The Garda Representative Association (GRA), which represents 10,000 members nationally and more than 500 in Limerick, rejected the Lansdowne Road Agreement and have been subject to a pay increment freeze which affects those with less than 17 years’ service in the force, or 62 per cent of rank-and-file gardaí.
The GRA says its members are frustrated at increased working hours and the withdrawal of certain allowances during the economic crisis and say that morale in the force is at all time low.
In the recent ballot, members of the GRA were asked one question; “Are you so dissatisfied with your current pay and conditions that you are willing to take part in a day(s) industrial action?”

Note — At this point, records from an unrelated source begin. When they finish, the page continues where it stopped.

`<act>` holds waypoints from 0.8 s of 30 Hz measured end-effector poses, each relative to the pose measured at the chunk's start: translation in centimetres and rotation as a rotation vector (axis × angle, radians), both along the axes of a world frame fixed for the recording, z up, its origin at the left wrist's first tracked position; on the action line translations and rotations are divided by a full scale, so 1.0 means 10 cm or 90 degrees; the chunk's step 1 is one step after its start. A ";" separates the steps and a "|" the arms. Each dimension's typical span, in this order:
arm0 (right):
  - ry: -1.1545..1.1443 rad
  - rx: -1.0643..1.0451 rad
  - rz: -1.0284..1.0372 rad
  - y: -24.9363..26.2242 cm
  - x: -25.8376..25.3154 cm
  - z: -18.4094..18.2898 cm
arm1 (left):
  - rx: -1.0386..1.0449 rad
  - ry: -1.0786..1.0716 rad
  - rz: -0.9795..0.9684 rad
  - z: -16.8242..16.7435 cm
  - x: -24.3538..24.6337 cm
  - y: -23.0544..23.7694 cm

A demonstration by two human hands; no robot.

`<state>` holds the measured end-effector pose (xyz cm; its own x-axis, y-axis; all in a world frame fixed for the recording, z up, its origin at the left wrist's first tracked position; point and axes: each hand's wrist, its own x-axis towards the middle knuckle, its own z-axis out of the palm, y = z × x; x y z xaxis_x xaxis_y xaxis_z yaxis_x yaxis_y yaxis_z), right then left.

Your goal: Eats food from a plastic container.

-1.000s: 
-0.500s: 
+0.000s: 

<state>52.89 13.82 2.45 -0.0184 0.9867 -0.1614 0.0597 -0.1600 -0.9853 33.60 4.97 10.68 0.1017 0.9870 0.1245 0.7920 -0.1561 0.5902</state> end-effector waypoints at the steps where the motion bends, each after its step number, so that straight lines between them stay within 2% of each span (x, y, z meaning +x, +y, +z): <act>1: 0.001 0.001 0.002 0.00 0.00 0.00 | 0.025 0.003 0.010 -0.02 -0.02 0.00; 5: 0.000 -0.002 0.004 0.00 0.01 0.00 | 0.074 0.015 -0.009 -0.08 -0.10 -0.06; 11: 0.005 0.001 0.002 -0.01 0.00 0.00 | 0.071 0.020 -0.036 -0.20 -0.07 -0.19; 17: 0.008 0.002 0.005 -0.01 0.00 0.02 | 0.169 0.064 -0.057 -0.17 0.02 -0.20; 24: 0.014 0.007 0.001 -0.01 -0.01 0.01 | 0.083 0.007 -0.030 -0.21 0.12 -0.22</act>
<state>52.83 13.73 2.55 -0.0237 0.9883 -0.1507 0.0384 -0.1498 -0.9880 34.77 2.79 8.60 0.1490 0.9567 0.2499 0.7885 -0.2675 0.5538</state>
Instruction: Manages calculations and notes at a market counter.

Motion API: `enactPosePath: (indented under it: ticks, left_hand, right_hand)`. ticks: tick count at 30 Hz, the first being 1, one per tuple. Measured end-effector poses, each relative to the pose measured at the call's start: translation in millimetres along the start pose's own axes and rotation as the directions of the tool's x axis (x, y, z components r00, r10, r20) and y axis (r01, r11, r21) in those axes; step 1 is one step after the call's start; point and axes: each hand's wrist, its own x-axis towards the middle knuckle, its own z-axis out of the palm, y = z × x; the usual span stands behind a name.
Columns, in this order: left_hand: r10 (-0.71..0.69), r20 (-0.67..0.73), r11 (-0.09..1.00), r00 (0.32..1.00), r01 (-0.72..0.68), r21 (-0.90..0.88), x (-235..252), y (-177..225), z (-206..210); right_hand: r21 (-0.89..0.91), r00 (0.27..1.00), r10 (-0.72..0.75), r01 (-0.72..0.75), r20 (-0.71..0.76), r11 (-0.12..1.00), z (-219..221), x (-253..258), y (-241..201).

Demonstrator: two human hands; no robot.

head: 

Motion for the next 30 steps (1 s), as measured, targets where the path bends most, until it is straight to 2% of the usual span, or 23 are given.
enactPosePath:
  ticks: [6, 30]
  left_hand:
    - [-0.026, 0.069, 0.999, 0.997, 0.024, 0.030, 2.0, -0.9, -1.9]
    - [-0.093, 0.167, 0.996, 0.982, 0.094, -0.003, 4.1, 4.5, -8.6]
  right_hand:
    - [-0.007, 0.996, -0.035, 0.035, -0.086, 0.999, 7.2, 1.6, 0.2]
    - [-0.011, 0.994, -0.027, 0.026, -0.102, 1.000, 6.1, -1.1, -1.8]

Frank Thornton, who is the GRA’s Central Executive Committee Representative for the Limerick Division said it was the Association policy to reverse the pay cuts implemented through the Financial Emergency Measures in the Public Interest (FEMPI) Act and to protect the allowances and pensions of members, all of whom have suffered financial hardship since 2008, when these cuts were first implemented.
Garda Thornton said that after Government failed to honour its part of the Haddington Road Agreement “members are no longer willing to work prime time hours for free. Gardaí have had an increment freeze imposed on them, which will affect a large portion of the members within the Limerick Division.
“Even through all the austerity and extra productivity measures imposed on Gardaí, the service provided by members of the Limerick Division never faltered. We keep turning up, and kept delivering, but we have had enough.
“We can no longer work for free, no longer absorb the cuts imposed and no longer operate under a dictatorship of vast additional productivity, without recognition.
“The Association made a submission to the Department of Justice on July 26 and is still awaiting a response. To me, that just about sums up their attitude towards members of An Garda Siochana. You can only poke a bear for so long before he will snap back,” Garda Thornton told the Limerick Post.
In a letter which accompanied the ballot paper, GRA general secretary Pat Ennis wrote of the “searing cuts” and the Association’s wish to reverse them as well as “protect pensions and ensure employment levels”.
Addressing Gardai on the ballot, Mr Ennis said it was of paramount importance that they took the opportunity to express their view on whether they were so dissatisfied with their pay and conditions that they were willing to take part in industrial action.
“The decision to take action is your individual choice. If you take action that involves a partial or complete withdrawal of services, you could be found in breach of discipline” he warned.
Members have until the close of business on Monday, September 26 to return their ballot papers.